** Opening DATA SECTION block **

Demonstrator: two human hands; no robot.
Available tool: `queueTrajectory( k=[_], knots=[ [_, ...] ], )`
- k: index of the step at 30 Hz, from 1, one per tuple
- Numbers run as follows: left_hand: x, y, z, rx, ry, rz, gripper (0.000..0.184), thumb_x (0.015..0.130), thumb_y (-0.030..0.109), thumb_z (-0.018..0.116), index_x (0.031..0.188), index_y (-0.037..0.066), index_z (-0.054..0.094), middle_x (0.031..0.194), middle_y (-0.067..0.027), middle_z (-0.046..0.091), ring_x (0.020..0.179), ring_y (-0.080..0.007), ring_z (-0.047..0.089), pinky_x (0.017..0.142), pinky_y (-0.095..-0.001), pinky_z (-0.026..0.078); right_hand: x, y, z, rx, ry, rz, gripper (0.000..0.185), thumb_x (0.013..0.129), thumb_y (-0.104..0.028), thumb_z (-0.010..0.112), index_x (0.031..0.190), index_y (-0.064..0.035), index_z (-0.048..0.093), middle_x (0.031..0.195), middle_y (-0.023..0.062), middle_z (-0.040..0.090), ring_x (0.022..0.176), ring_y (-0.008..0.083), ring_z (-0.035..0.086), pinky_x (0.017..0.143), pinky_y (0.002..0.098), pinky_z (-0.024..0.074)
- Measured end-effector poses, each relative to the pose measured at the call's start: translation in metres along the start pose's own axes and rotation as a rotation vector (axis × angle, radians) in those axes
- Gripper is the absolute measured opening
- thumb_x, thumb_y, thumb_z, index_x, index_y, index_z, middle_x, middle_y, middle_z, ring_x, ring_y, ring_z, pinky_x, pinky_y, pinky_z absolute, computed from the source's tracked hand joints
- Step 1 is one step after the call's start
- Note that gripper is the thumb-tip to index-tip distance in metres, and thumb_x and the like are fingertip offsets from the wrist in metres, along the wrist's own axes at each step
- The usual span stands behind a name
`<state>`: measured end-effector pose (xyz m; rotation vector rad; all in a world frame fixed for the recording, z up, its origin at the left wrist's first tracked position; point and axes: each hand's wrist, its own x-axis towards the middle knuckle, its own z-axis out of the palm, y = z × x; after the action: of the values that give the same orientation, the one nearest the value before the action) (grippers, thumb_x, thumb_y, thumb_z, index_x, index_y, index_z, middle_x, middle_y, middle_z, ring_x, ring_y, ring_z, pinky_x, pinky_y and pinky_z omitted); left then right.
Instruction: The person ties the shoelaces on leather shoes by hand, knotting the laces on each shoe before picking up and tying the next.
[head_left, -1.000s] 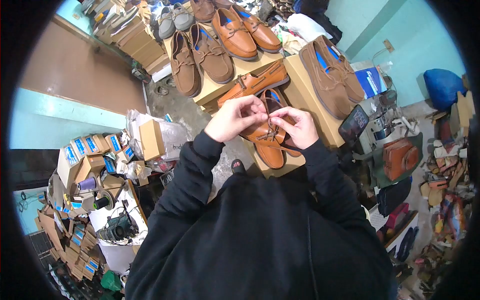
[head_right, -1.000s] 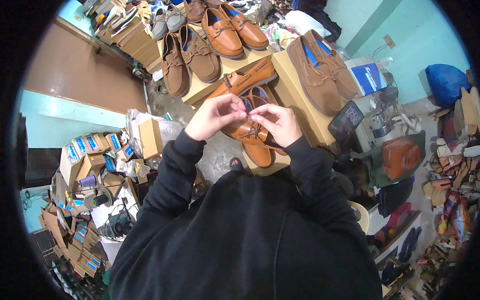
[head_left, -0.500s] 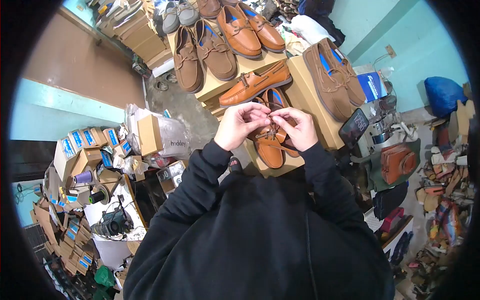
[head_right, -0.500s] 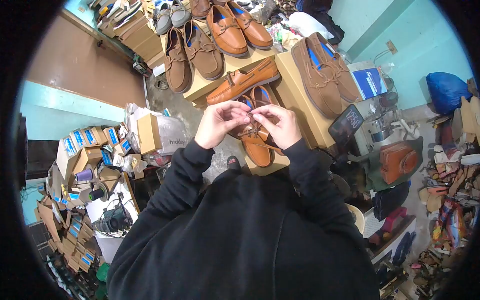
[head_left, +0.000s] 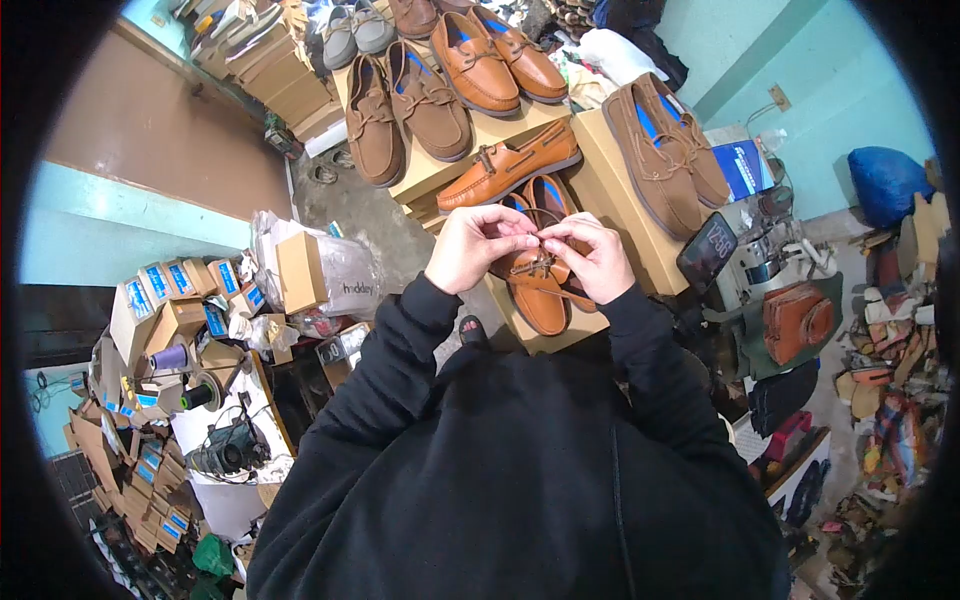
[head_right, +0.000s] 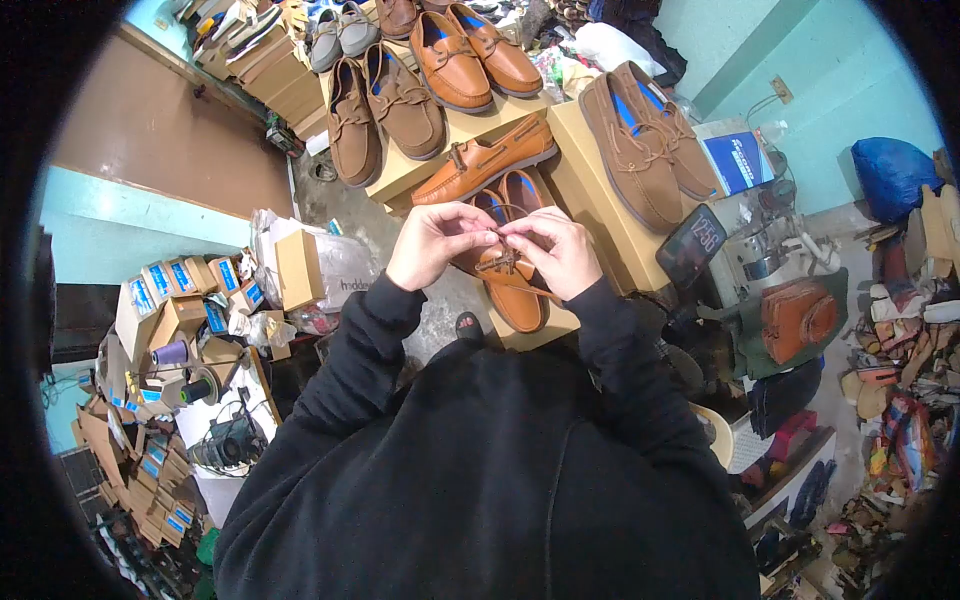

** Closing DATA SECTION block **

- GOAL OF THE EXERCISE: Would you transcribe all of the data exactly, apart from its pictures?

- REPLY:
Demonstrator: two human hands; no robot.
Available tool: `queueTrajectory( k=[_], knots=[ [_, ...] ], )`
- k: index of the step at 30 Hz, from 1, one per tuple
- Numbers run as follows: left_hand: x, y, z, rx, ry, rz, gripper (0.000..0.184), thumb_x (0.015..0.130), thumb_y (-0.030..0.109), thumb_z (-0.018..0.116), index_x (0.031..0.188), index_y (-0.037..0.066), index_z (-0.054..0.094), middle_x (0.031..0.194), middle_y (-0.067..0.027), middle_z (-0.046..0.091), ring_x (0.020..0.179), ring_y (-0.080..0.007), ring_z (-0.047..0.089), pinky_x (0.017..0.142), pinky_y (-0.095..-0.001), pinky_z (-0.026..0.078); right_hand: x, y, z, rx, ry, rz, gripper (0.000..0.185), thumb_x (0.013..0.129), thumb_y (-0.104..0.028), thumb_z (-0.010..0.112), index_x (0.031..0.190), index_y (-0.064..0.035), index_z (-0.048..0.093), middle_x (0.031..0.195), middle_y (-0.023..0.062), middle_z (-0.040..0.090), ring_x (0.022..0.176), ring_y (-0.008..0.083), ring_z (-0.035..0.086), pinky_x (0.017..0.143), pinky_y (0.002..0.098), pinky_z (-0.024..0.074)
- Measured end-effector poses, each relative to the pose measured at the call's start: translation in metres along the start pose's own axes and rotation as a rotation vector (axis × angle, radians) in those axes
- Gripper is the absolute measured opening
- thumb_x, thumb_y, thumb_z, index_x, index_y, index_z, middle_x, middle_y, middle_z, ring_x, ring_y, ring_z, pinky_x, pinky_y, pinky_z absolute, computed from the source's tracked hand joints
- Step 1 is one step after the call's start
- Note that gripper is the thumb-tip to index-tip distance in metres, and thumb_x and the like are fingertip offsets from the wrist in metres, along the wrist's own axes at each step
- The usual span stands behind a name
`<state>`: measured end-effector pose (xyz m; rotation vector rad; all in a world frame fixed for the recording, z up, its origin at the left wrist's first tracked position; point and axes: each hand's wrist, its own x-axis towards the middle knuckle, its own z-axis out of the palm, y = z × x; after the action: of the values that give the same orientation, the one nearest the value before the action) (grippers, thumb_x, thumb_y, thumb_z, index_x, index_y, index_z, middle_x, middle_y, middle_z, ring_x, ring_y, ring_z, pinky_x, pinky_y and pinky_z omitted); left then right.
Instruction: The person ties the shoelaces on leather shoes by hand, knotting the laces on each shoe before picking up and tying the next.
[head_left, -1.000s] 
[head_right, -1.000s] 
[head_left, -0.500s] 
[head_right, -0.500s] 
[head_left, +0.000s] 
[head_right, +0.000s] 

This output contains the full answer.